NBA Owner, and Houston Billionaire, Lays Off 45,000 Employees as 'A Favor' to Them During Coronavirus Pandemic

Tilman Fertitta has been a businessman for several decades, and he said his experiences led him to laying off about 45,000 employees during the current COVID-19 crisis, otherwise known as the coronavirus pandemic.

Fertitta not only owns the Houston Rockets of the NBA, his $4.8 billion portfolio also includes ownership of the Golden Nugget Casinos and a vast amount of restaurants.

According to Forbes magazine, Fertitta is the No. 414 among the richest people in the world, and was ranked No. 140 on the Forbes 400 in 2019. The 62-year-old billionaire, who also owns Texas-based Landry's Seafood House, Bubba Gump Shrimp Co. and Saltgrass Steak House, told Fox News guest host Brian Kilmeade that he has been through financial difficulties before, and that laying off employees was for the betterment of the employees themselves.

"You know, Brian, I went through the '87 crisis, the 2000, the 2008," Fertitta said on FOX News' Ingraham Angle show Saturday while speaking to Kilmeade, according to the Houston Chronicle."You're doing the people a favor if you get them furloughed first, because you have them first to unemployment line after the severance that you give them. It's a trick that I've learned many years ago."

Fertitta added that worldwide layoffs and the sweeping pandemic that shutdown business around the country left him no choice.

"It's just unimaginable," Fertitta said. "We've all had to do little layoffs over the year. But you have to basically shut down the whole company. When you think of having amusement parks, aquariums, a basketball team, casinos all over the world—and nothing is open.

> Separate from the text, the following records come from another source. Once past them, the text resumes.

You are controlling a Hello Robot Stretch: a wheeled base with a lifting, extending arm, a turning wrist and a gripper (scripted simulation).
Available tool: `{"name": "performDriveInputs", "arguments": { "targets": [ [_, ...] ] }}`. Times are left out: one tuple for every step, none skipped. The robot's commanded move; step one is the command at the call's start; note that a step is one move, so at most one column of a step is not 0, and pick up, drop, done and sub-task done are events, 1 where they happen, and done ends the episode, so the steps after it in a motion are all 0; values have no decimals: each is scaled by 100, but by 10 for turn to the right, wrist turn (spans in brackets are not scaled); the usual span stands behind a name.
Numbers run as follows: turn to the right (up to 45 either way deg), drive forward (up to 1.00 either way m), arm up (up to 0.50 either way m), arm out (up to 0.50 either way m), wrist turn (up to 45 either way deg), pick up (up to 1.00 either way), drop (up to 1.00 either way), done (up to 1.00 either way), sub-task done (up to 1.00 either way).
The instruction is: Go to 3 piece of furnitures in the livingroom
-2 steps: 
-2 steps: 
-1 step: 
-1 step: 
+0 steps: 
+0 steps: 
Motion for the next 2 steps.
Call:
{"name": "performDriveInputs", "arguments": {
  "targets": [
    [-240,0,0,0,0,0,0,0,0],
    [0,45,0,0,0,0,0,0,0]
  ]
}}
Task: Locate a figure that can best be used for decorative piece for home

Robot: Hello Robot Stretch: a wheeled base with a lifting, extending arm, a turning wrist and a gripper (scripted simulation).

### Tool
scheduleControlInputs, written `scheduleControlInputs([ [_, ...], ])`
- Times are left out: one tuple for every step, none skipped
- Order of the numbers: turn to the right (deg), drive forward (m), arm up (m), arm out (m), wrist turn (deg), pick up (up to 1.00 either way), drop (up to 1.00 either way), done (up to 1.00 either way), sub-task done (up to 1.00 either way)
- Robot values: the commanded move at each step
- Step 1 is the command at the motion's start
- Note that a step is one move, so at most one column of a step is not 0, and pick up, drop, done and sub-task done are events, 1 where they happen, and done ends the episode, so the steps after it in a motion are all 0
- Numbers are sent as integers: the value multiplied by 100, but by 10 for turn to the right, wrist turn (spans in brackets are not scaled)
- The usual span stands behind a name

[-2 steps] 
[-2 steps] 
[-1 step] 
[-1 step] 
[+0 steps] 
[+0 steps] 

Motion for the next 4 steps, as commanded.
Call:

It's just like a sci-fi movie you'd never believe."

Tilman Fertitta
Tilman Fertitta attends as Haute Living and Louis XIII celebrate Tilman Fertitta cover and book release on September 18, 2019 in New York City. Photo by Monica Schipper/Getty Images for Haute Living

Fertitta said that with even as his much wealth, it might be hard for people to understand why he had to swing the axe on so many jobs at one time.

"This is what people don't understand, is that we all pay today, yesterday's bills with today's money," Fertitta said. "And when we just got shut down in a 48-hour period, you still have a payroll and severance, $100 million for me because my payroll is $1.5 billion a year."

Fertitta agrees with trying to open business back up by the beginning of May for both the mental and economic health of Houston and the country.

"They were 100 percent right, and we've got to do this to the end of this month, and we've got to start opening up in May, not only on the financial side, but on the mental health side is huge."